Хагемейстер услышал шаги в коридоре и повернулся к двери. Шаги удалились. Взгляд директора упал на письменный стол. Там еще лежал зловещий листок: «Закон против засилия немецких школ и высших учебных заведений». Он подошел, взял листок в руки и еще раз прочел вступительную часть, эту чудовищную по стилю и содержанию стряпню:
«Согласно основному положению, в силу которого инорасовые элементы в интересах арийских подданных должны быть сняты с руководящих политических постов, равно как с судебных, а также с государственных должностей, и с целью устранения еврейского влияния и коммунистических элементов, вводится следующий закон, ограничивающий статью 109 Веймарской конституции…»

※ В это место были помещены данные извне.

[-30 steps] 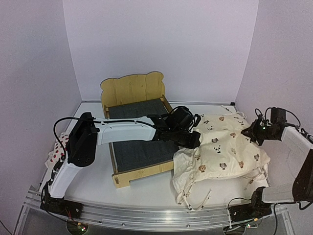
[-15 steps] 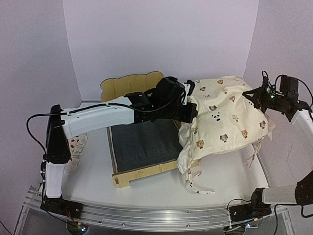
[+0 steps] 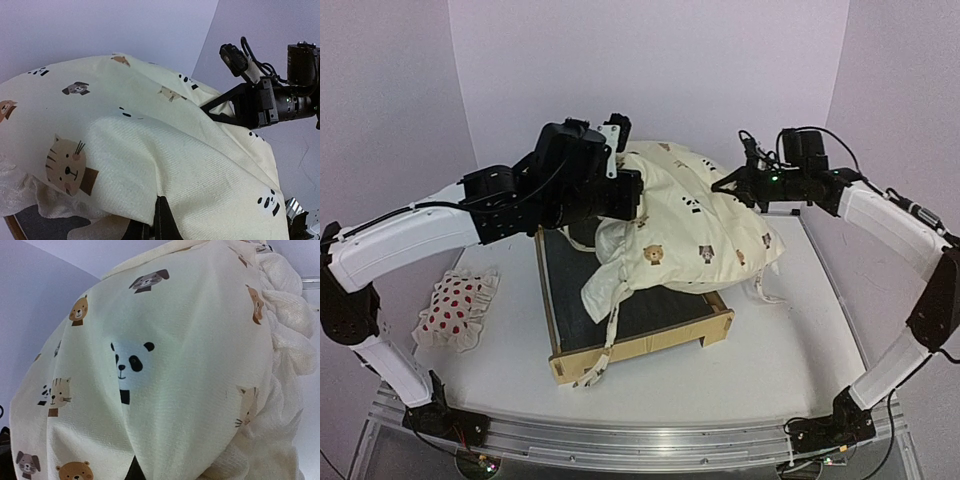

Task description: Set up the pet bed

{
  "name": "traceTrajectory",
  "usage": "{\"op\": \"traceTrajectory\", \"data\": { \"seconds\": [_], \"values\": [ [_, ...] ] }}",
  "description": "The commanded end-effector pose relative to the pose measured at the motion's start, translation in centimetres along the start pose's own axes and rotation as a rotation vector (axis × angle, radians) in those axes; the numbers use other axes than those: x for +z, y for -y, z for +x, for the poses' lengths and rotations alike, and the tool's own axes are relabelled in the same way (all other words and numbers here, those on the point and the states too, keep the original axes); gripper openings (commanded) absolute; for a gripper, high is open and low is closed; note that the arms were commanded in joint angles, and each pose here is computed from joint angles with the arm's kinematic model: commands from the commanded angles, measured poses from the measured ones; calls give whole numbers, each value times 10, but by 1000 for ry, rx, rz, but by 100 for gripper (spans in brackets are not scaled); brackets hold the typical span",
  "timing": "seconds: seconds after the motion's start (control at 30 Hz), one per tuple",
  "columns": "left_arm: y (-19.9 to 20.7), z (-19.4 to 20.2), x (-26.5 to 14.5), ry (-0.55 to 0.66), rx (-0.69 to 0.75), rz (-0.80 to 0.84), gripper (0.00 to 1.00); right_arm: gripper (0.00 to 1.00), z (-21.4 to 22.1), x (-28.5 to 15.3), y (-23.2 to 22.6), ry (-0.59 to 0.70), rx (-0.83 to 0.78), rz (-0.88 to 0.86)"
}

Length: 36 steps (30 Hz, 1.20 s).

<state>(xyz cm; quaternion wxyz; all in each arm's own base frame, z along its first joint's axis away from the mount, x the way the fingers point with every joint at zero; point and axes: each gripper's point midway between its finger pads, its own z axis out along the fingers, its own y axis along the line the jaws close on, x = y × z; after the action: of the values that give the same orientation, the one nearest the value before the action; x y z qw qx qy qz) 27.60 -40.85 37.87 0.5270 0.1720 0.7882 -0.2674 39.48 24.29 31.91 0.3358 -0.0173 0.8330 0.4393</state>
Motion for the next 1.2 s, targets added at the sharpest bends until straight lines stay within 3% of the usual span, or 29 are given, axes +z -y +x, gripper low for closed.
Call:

Ограничивать… весьма модное словечко. Хагемейстер с отвращением швырнул листок на стол. Ограничивать… это был, так сказать, утвержденный конституцией terminus technicus[4] для понятия «отменять».
Под листком лежала бумага, исписанная крупным, очень прямым почерком, — заявление учителя Рохвица, которое будет разбираться на сегодняшнем учительском совете. Хагемейстер положил его сверху. Подлые нападки, низкие подозрения — вот все содержание этого, с позволения сказать, документа; возможно, что он повлечет за собой лавину обследований и допросов. Грязный тип этот Рохвиц, интриган и карьерист, член фашистской партии с 1927 года, как выяснилось… «Чего он добивается?» — размышлял Хагемейстер. Даже мало-мальски сносным педагогом не был этот полуневежда и фанфарон. Опустив голову, Хагемейстер в задумчивости ходил маленькими шажками по кабинету… Есть люди, которые занимаются интригами по врожденной злобе, они чувствуют себя хорошо только в затхлой атмосфере клеветы и склоки. Он корил себя, что раньше не раскусил этого негодяя, этого тупицу, пивохлёба и пошляка. Только из профессиональной этики он все эти годы оставлял Рохвица в школе и на многое смотрел сквозь пальцы. И вот теперь этот субъект, сбросив маску, предстает перед всеми в своем истинном обличье — как штурмовик, как бахвал, как махрово разросшееся в эту грозовую весну ядовитое растение.